Supplied records
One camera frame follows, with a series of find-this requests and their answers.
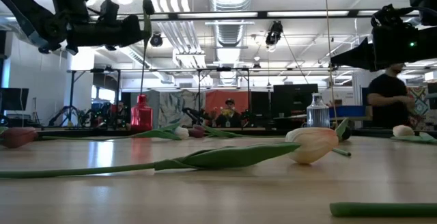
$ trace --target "clear glass vase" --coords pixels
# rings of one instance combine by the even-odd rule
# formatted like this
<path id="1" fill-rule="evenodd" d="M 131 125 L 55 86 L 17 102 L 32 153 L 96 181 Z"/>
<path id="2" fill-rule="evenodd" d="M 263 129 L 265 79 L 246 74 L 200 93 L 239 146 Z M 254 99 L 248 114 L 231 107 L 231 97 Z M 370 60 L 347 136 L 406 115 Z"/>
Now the clear glass vase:
<path id="1" fill-rule="evenodd" d="M 329 107 L 324 104 L 321 94 L 313 94 L 313 102 L 307 107 L 307 126 L 329 128 Z"/>

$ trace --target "tulip stem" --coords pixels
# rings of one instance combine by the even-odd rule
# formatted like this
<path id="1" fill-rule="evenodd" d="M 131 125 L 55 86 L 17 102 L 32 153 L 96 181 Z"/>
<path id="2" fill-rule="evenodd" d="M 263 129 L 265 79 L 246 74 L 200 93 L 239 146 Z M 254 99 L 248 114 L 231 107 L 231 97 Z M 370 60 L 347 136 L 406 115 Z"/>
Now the tulip stem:
<path id="1" fill-rule="evenodd" d="M 347 152 L 347 151 L 342 150 L 342 149 L 339 149 L 339 148 L 334 148 L 333 152 L 336 152 L 336 153 L 343 155 L 343 156 L 351 156 L 352 155 L 352 153 Z"/>

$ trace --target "table surface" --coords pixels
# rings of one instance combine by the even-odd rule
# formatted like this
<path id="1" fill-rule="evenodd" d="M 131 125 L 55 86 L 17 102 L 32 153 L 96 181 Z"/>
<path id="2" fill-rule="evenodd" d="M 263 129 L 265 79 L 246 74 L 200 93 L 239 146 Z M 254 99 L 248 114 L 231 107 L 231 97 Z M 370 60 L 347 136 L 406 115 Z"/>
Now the table surface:
<path id="1" fill-rule="evenodd" d="M 0 170 L 148 163 L 259 139 L 41 141 L 0 149 Z M 132 171 L 104 176 L 0 180 L 2 224 L 437 223 L 437 219 L 338 219 L 336 201 L 437 202 L 437 147 L 352 137 L 312 165 L 287 156 L 221 171 Z"/>

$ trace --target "robotic arm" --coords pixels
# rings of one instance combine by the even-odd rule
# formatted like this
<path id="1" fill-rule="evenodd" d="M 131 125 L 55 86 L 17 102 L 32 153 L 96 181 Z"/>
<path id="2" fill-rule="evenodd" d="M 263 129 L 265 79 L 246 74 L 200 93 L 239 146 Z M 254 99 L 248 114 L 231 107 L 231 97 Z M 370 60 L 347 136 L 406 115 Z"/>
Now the robotic arm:
<path id="1" fill-rule="evenodd" d="M 88 0 L 53 0 L 53 14 L 34 0 L 2 0 L 41 53 L 57 50 L 64 40 L 68 43 L 66 50 L 73 55 L 78 53 L 80 46 L 105 45 L 113 51 L 115 46 L 128 46 L 150 35 L 150 32 L 141 31 L 139 19 L 135 15 L 117 20 L 119 6 L 112 0 L 102 3 L 100 12 L 97 12 L 97 23 L 91 23 L 86 1 Z M 145 1 L 144 4 L 145 14 L 153 14 L 152 2 Z"/>

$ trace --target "window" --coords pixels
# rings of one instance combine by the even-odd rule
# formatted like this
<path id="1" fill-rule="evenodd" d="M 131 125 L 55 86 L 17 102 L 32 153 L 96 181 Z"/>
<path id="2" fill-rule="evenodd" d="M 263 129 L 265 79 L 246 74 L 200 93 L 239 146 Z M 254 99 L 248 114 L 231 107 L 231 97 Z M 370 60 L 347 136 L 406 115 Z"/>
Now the window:
<path id="1" fill-rule="evenodd" d="M 91 98 L 97 98 L 97 87 L 95 85 L 91 88 Z"/>
<path id="2" fill-rule="evenodd" d="M 98 98 L 101 100 L 108 100 L 113 104 L 115 102 L 115 91 L 100 88 L 98 91 Z"/>

What is expected
Copy out every line of the material above that contains the string "trace".

Written reply
$ trace --target "clear glass vase" --coords pixels
$ trace --target "tulip stem" --coords pixels
$ trace --target "table surface" --coords pixels
$ trace --target "robotic arm" --coords pixels
$ trace --target "window" --coords pixels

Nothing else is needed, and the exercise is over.